* Exercise objective: Reproduce each line below precisely. Drop the pictures.

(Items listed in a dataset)
::::::
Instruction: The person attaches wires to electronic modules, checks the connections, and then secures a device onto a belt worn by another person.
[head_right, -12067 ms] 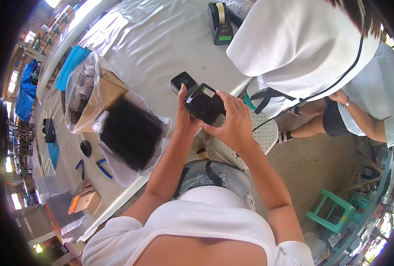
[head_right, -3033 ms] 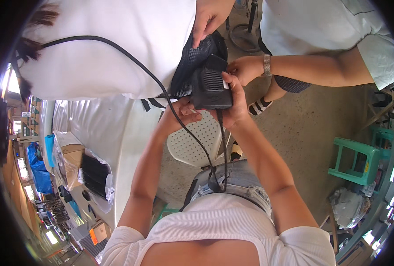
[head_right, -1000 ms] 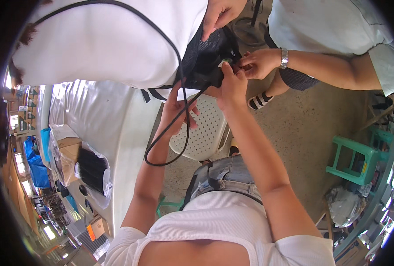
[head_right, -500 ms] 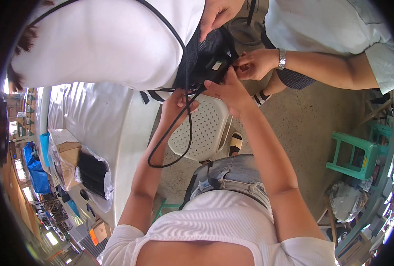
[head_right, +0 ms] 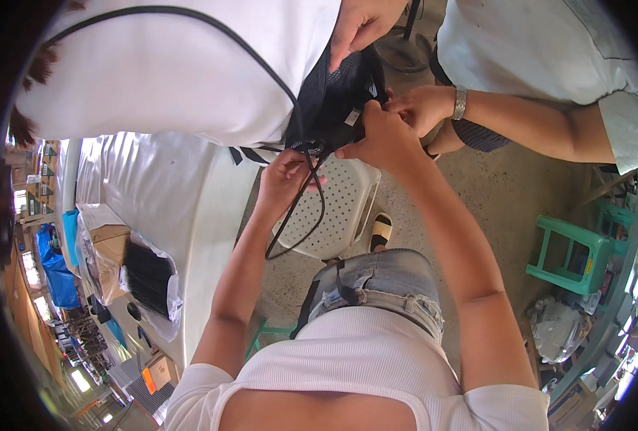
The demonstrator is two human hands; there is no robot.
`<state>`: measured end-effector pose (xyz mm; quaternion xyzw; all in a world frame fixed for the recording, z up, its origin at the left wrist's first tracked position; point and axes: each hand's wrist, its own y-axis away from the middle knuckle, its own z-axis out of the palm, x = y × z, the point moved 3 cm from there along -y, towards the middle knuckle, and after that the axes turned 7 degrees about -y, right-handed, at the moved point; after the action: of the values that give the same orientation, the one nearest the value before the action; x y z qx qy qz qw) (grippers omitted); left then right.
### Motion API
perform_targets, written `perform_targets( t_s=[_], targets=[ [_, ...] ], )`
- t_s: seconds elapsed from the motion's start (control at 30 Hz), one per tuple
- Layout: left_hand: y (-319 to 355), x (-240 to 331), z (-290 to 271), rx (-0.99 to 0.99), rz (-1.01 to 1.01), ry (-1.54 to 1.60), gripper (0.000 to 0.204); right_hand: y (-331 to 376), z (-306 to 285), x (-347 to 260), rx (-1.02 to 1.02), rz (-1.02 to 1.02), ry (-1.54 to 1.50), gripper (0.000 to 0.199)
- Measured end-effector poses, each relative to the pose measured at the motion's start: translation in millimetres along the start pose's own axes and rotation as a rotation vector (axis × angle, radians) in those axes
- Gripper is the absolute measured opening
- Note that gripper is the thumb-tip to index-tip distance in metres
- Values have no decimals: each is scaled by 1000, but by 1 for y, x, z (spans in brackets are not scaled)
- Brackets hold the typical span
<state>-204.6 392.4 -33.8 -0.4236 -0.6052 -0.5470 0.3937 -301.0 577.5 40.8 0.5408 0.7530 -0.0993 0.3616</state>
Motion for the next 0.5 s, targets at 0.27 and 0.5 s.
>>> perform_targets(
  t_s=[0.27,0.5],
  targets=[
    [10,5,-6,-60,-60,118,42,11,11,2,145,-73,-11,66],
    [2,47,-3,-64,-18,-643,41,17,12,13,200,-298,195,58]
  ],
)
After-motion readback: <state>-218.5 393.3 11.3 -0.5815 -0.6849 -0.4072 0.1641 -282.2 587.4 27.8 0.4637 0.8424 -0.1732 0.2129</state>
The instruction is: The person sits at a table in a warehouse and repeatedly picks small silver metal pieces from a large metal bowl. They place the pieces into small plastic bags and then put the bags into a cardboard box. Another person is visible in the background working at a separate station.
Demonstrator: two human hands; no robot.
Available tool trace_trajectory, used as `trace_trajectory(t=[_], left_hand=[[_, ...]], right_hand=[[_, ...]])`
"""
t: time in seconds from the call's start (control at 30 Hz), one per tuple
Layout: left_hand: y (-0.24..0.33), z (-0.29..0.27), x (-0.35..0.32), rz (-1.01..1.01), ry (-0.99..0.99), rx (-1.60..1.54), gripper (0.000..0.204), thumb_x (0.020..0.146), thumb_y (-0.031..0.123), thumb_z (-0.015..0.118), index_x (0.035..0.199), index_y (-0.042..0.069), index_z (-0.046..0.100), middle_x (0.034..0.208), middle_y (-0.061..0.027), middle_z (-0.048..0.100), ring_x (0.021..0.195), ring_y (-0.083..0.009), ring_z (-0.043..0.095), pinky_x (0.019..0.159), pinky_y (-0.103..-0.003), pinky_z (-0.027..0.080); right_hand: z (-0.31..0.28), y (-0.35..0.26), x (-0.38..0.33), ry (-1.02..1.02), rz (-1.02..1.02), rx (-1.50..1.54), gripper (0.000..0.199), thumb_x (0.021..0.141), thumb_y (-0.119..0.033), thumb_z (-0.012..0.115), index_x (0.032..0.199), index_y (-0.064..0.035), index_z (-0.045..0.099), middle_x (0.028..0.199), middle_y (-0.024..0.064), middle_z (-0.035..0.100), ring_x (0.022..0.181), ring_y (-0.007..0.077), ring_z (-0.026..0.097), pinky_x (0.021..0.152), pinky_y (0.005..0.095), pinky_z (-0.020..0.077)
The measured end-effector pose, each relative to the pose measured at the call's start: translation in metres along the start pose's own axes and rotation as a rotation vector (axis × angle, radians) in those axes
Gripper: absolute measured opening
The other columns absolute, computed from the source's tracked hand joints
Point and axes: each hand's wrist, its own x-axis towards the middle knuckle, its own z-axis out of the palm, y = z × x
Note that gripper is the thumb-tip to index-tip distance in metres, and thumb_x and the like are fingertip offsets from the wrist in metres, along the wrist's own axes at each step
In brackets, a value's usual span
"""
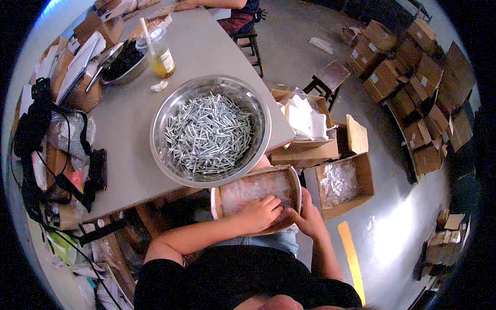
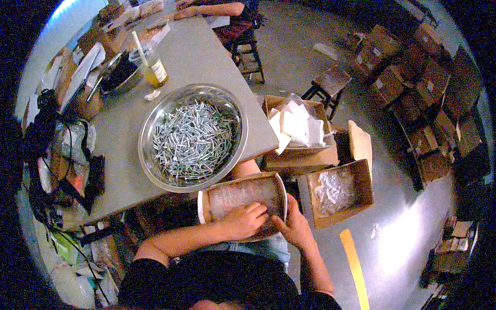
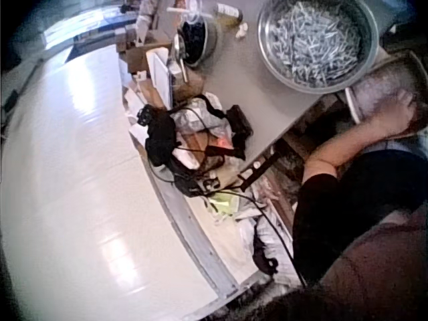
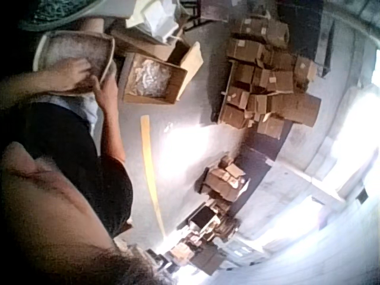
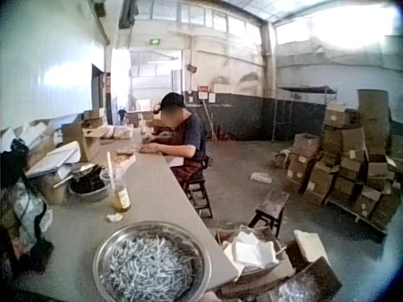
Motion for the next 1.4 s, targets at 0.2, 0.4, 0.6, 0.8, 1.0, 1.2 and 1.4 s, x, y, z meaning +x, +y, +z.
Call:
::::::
* Written response:
Instruction: The person attaches wires to electronic modules, checks the connections, and then secures a device onto a belt worn by another person.
[head_right, -12067 ms] 
[head_right, -3033 ms] 
[head_right, -1000 ms] 
[head_right, -500 ms] 
[head_right, +0 ms] 
The demonstrator is two human hands; there is no robot.
`<state>`: measured end-effector pose (xyz mm; quaternion xyzw; all in a world frame fixed for the recording, z up, its origin at the left wrist's first tracked position; point and axes: each hand's wrist, its own y-axis away from the middle knuckle, its own z-axis out of the palm, x = y × z, the point moved 3 cm from there along -y, towards the middle knuckle, and after that the axes turned 7 degrees about -y, right-handed, at the moved point; after the action: of the values that give the same orientation, the one nearest the value before the action; x y z qx qy qz qw) (grippers omitted); left then right.
### Motion API
perform_targets, written `perform_targets( t_s=[_], targets=[ [_, ...] ], )`
- t_s: seconds elapsed from the motion's start (control at 30 Hz), one per tuple
- Layout: left_hand: y (-319 to 355), x (-240 to 331), z (-290 to 271), rx (-0.99 to 0.99), rz (-1.01 to 1.01), ry (-1.54 to 1.60), gripper (0.000 to 0.204); right_hand: y (-331 to 376), z (-306 to 285), x (-347 to 260), rx (-1.02 to 1.02), rz (-1.02 to 1.02), ry (-1.54 to 1.50), gripper (0.000 to 0.199)
- Measured end-effector poses, each relative to the pose measured at the motion's start: translation in millimetres along the start pose's own axes and rotation as a rotation vector (axis × angle, radians) in those axes
- Gripper is the absolute measured opening
- Note that gripper is the thumb-tip to index-tip distance in metres
- Values have no decimals: each is scaled by 1000, but by 1 for y, x, z (spans in brackets are not scaled)
- Brackets hold the typical span
<state>-204.6 392.4 -33.8 -0.4236 -0.6052 -0.5470 0.3937 -301.0 577.5 40.8 0.5408 0.7530 -0.0993 0.3616</state>
Motion for the next 0.5 s, targets at 0.27 and 0.5 s.
>>> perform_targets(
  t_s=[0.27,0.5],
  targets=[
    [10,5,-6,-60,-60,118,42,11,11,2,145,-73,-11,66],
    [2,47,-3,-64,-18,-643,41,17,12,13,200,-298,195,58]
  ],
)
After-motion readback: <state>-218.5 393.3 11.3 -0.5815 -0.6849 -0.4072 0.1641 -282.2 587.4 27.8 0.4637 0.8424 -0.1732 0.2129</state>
The instruction is: The person sits at a table in a warehouse and repeatedly picks small silver metal pieces from a large metal bowl. They place the pieces into small plastic bags and then put the bags into a cardboard box. Another person is visible in the background working at a separate station.
Demonstrator: two human hands; no robot.
Available tool trace_trajectory, used as `trace_trajectory(t=[_], left_hand=[[_, ...]], right_hand=[[_, ...]])`
"""
t: time in seconds from the call's start (control at 30 Hz), one per tuple
Layout: left_hand: y (-0.24..0.33), z (-0.29..0.27), x (-0.35..0.32), rz (-1.01..1.01), ry (-0.99..0.99), rx (-1.60..1.54), gripper (0.000..0.204), thumb_x (0.020..0.146), thumb_y (-0.031..0.123), thumb_z (-0.015..0.118), index_x (0.035..0.199), index_y (-0.042..0.069), index_z (-0.046..0.100), middle_x (0.034..0.208), middle_y (-0.061..0.027), middle_z (-0.048..0.100), ring_x (0.021..0.195), ring_y (-0.083..0.009), ring_z (-0.043..0.095), pinky_x (0.019..0.159), pinky_y (-0.103..-0.003), pinky_z (-0.027..0.080); right_hand: z (-0.31..0.28), y (-0.35..0.26), x (-0.38..0.33), ry (-1.02..1.02), rz (-1.02..1.02), rx (-1.50..1.54), gripper (0.000..0.199), thumb_x (0.021..0.141), thumb_y (-0.119..0.033), thumb_z (-0.012..0.115), index_x (0.032..0.199), index_y (-0.064..0.035), index_z (-0.045..0.099), middle_x (0.028..0.199), middle_y (-0.024..0.064), middle_z (-0.035..0.100), ring_x (0.022..0.181), ring_y (-0.007..0.077), ring_z (-0.026..0.097), pinky_x (0.021..0.152), pinky_y (0.005..0.095), pinky_z (-0.020..0.077)
The measured end-effector pose, each relative to the pose measured at the call's start: translation in metres along the start pose's own axes and rotation as a rotation vector (axis × angle, radians) in those axes
Gripper: absolute measured opening
The other columns absolute, computed from the source's tracked hand joints
Point and axes: each hand's wrist, its own x-axis towards the middle knuckle, its own z-axis out of the palm, y = z × x
Note that gripper is the thumb-tip to index-tip distance in metres, and thumb_x and the like are fingertip offsets from the wrist in metres, along the wrist's own axes at each step
In brackets, a value's usual span
"""
Motion for the next 1.4 s, targets at 0.2, 0.4, 0.6, 0.8, 1.0, 1.2 and 1.4 s, x, y, z meaning +x, +y, +z.
Call:

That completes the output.